Trois demandes principales se sont fait jour au fil des auditions d’enseignants et de CPE menées par Jean-Pierre Obin : « d’abord de la cohérence : entendre de leurs responsables et de leurs formateurs des définitions identiques, simples et claires de la laïcité et des valeurs de la République ; ensuite un soutien didactique et pédagogique concret, disposer de supports d’enseignement adaptés pour mieux transmettre ces valeurs à leurs élèves ; enfin une solidarité effective, recevoir de leur hiérarchie un soutien net et clair pour les aider à affronter et à traiter les comportements les plus problématiques de certains élèves ou de leurs parents ». L’intérêt du rapport Obin est aussi d’aborder des questions que l’institution elle-même répugne à regarder avec lucidité.
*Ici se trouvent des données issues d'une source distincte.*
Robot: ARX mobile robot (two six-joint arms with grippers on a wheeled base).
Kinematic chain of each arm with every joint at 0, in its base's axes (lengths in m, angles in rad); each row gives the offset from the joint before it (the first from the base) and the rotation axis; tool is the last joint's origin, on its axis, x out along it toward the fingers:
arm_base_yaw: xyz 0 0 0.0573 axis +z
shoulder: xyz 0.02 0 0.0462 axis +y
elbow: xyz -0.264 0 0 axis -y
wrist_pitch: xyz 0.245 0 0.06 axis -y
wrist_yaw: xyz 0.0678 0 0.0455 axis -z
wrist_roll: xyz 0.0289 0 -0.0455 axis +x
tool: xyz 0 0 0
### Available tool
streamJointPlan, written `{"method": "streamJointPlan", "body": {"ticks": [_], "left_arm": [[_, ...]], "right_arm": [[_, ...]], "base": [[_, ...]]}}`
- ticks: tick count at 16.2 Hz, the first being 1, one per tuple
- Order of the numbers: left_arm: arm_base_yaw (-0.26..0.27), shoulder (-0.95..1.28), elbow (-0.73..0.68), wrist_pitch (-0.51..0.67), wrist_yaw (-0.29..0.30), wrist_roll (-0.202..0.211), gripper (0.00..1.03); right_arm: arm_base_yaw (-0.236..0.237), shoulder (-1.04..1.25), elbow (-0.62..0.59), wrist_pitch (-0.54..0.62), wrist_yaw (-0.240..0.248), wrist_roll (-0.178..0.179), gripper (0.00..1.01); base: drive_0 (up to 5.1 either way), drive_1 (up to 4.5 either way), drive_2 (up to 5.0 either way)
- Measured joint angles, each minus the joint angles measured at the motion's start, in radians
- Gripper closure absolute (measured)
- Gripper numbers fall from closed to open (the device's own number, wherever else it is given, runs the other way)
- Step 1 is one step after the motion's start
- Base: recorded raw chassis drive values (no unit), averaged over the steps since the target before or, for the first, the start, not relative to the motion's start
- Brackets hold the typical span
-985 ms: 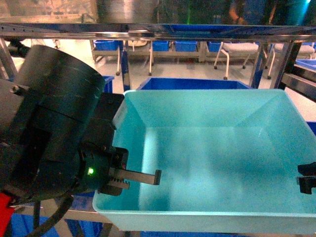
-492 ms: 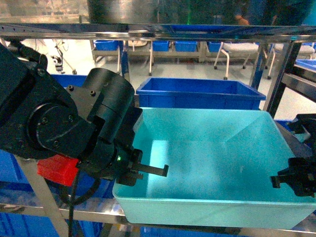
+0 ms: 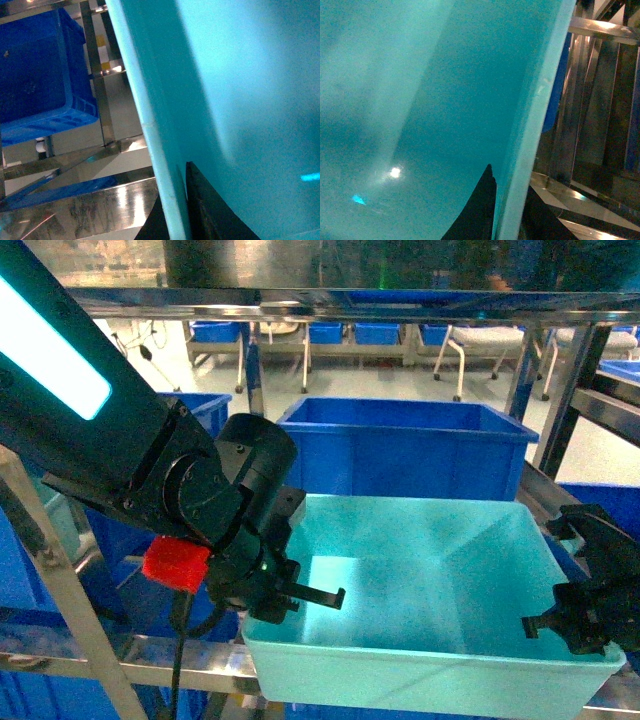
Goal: Organize blue bins on left shelf correctly
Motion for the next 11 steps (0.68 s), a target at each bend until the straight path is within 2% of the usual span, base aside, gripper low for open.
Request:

Il a ainsi identifié sur des sites d’académies, d’instituts supérieurs du professorat et de l’éducation (INSPÉ) et même de l’administration centrale « des documents, des vidéos et des bibliographies de certains promoteurs d’une nouvelle laïcité “concordataire“ qui serait issue d’un compromis que la République devrait passer avec l’islam, ou encore d’égéries de la mouvance “décoloniale” ». Il est dès lors peu surprenant que la notion de laïcité soit mal comprise par les élèves si elle est déjà l’objet de confusion dans sa transmission aux enseignants eux-mêmes et a fortiori si c’en est une version dévoyée qui leur est présentée. Nul doute qu’il faudra de la constance et de la détermination de la part de la puissance publique pour inverser une tendance chronique sinon à la négation au moins à la minoration des atteintes à la laïcité au sein de l’institution Éducation nationale.